For the garlicky oil:

  • 1/3 cup extra virgin olive oil
  • 6 cloves garlic thinly sliced
  • 1/2 tsp crushed red pepper flakes to taste
  • 1/2 cup reserved pasta water
  • Fresh parsley finely chopped
  • Freshly grated Parmesan if you’re not keeping it vegan
  • Lemon zest for a subtle zing

Instructions

  • Bring a large pot of water to a boil, toss in a generous handful of salt, and cook your spaghetti until it’s just shy of al dente. (You’ll finish cooking it in the sauce—trust me.)
  • While the pasta is boiling, heat olive oil in a large pan over medium heat.

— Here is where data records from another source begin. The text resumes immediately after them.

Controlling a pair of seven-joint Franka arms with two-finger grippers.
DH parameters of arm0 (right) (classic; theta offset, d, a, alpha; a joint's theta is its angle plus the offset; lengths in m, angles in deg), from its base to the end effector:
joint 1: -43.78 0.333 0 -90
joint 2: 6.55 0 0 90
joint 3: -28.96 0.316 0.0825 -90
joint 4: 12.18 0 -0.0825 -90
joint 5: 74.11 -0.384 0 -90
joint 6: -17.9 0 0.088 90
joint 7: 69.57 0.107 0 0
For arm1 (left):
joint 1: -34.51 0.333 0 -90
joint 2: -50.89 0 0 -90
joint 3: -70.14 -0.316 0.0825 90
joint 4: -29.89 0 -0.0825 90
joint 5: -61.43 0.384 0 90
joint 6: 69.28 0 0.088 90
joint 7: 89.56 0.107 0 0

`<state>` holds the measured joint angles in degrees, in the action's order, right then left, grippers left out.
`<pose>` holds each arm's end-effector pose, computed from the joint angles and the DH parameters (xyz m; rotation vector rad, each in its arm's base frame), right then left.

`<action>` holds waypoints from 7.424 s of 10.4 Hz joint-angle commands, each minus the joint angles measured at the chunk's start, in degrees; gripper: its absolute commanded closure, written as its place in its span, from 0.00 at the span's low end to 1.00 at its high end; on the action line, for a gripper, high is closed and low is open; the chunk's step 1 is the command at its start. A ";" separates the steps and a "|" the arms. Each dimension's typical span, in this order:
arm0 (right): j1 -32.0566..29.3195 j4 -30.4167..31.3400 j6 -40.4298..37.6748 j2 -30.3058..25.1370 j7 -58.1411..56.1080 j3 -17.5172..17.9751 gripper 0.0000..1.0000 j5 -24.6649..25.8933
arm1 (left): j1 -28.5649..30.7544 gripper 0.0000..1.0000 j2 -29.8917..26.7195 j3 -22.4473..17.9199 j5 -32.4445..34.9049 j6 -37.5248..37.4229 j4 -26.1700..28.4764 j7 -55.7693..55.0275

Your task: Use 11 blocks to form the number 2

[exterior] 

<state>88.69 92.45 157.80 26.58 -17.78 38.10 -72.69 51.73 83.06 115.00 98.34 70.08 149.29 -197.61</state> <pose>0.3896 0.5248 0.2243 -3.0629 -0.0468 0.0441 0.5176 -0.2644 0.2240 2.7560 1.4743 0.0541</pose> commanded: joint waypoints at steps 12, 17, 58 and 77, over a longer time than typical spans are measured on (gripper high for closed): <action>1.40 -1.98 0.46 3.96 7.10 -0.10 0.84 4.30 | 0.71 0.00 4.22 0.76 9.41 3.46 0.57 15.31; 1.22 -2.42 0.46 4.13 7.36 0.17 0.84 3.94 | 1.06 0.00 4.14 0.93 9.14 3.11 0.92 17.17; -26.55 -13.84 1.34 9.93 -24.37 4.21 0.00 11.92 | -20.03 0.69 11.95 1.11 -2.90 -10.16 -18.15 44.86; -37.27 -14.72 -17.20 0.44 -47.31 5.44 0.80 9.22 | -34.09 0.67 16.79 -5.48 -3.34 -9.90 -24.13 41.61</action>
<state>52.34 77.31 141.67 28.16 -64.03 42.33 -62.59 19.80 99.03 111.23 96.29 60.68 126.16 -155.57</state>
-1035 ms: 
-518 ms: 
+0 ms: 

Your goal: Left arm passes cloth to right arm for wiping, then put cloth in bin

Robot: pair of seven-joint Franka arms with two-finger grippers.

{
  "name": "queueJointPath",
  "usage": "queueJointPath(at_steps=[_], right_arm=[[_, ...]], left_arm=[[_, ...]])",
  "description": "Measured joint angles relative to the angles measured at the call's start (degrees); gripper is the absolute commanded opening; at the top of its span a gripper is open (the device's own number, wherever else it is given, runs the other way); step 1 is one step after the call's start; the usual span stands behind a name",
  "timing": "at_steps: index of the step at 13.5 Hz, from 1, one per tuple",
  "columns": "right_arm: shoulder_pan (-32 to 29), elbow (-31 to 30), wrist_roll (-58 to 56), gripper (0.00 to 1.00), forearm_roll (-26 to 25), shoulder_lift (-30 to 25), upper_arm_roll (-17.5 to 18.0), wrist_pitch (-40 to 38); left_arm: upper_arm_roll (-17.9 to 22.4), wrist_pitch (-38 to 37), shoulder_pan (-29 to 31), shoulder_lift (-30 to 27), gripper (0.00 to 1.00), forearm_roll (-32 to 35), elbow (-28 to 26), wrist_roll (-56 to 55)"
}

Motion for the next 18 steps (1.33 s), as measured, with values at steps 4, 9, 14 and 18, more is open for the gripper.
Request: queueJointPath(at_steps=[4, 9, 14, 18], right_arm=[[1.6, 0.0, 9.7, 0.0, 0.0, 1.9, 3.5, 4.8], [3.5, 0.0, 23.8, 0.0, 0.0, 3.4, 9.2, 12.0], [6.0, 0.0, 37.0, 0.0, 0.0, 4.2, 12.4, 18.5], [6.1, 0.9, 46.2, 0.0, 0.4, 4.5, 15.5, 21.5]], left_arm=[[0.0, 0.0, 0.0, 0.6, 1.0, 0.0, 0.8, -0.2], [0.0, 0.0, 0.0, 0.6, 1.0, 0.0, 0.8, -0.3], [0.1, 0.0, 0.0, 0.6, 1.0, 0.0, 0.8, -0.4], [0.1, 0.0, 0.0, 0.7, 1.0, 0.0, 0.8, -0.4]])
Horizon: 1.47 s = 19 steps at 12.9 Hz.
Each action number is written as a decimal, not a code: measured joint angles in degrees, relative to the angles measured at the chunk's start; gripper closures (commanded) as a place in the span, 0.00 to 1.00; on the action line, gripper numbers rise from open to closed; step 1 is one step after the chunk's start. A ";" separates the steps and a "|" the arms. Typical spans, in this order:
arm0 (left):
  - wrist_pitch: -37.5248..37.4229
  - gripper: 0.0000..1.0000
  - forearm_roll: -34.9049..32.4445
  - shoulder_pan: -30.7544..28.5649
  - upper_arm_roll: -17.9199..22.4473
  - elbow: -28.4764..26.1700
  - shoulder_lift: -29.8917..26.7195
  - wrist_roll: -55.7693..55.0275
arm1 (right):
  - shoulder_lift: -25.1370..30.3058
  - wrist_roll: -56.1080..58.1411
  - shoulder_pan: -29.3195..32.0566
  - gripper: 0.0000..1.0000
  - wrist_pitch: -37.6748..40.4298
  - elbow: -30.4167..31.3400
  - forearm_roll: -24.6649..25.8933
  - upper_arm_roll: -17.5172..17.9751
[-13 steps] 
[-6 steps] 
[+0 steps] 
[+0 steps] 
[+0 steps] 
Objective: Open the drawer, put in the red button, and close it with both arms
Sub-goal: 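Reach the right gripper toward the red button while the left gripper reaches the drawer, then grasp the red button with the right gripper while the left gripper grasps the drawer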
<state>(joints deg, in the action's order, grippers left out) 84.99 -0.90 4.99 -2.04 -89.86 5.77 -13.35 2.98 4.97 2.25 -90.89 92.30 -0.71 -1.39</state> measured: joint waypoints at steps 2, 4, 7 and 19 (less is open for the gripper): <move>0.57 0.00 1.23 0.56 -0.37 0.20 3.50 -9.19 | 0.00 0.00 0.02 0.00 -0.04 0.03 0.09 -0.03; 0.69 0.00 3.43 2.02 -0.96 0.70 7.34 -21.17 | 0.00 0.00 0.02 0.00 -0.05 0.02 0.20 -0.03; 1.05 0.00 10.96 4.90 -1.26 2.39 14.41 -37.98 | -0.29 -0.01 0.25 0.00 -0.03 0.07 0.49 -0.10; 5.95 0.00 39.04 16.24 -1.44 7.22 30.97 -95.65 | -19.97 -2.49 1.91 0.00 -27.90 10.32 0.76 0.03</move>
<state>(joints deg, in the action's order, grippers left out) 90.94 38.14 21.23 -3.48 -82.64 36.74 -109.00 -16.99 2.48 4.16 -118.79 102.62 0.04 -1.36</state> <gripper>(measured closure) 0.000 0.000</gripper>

Add your thinly sliced garlic and red pepper flakes. Let it sizzle gently until the garlic is golden and fragrant—not burnt!
  • Pro Tip: Don’t walk away! Garlic goes from golden to bitter in seconds.
  • Scoop out 1/2 cup of that starchy pasta water and set it aside. This is your liquid gold—it helps the oil emulsify into a silky sauce.
  • Transfer the drained spaghetti directly into your skillet. Pour in the reserved pasta water and start tossing like your life depends on it. The oil and water will come together and lightly coat every strand of pasta.
  • Stir in fresh parsley, a little lemon zest if you’re fancy, and top with a snowfall of Parmesan if you’re not keeping it dairy-free.

Notes

  1. Gluten-free pasta works beautifully here. Want to make it vegan? Just skip the cheese or use a vegan Parmesan.
  2. A razor-sharp knife or mandoline makes slicing garlic effortless—and lets that garlicky goodness melt into the oil just right.